Brief — The whole listing is to be set down again without alteration.
Top of Dataset extract
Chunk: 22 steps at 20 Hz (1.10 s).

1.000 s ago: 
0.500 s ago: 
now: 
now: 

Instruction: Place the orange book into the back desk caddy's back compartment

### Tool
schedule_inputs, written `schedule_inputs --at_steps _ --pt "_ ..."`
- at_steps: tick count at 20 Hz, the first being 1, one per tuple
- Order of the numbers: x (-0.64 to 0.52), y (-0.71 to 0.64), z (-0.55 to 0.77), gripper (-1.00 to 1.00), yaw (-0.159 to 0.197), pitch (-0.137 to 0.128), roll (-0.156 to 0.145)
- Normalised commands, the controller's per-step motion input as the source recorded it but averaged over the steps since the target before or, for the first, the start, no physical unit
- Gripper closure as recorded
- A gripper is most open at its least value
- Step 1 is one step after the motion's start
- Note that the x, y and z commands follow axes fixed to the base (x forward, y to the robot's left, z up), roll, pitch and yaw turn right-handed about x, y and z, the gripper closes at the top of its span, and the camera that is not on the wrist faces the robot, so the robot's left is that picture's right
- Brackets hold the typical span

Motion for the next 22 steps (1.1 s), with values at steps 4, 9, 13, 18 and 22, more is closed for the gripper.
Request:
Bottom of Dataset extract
Expected answer —
Chunk: 22 steps at 20 Hz (1.10 s).

1.000 s ago: 
0.500 s ago: 
now: 
now: 

Instruction: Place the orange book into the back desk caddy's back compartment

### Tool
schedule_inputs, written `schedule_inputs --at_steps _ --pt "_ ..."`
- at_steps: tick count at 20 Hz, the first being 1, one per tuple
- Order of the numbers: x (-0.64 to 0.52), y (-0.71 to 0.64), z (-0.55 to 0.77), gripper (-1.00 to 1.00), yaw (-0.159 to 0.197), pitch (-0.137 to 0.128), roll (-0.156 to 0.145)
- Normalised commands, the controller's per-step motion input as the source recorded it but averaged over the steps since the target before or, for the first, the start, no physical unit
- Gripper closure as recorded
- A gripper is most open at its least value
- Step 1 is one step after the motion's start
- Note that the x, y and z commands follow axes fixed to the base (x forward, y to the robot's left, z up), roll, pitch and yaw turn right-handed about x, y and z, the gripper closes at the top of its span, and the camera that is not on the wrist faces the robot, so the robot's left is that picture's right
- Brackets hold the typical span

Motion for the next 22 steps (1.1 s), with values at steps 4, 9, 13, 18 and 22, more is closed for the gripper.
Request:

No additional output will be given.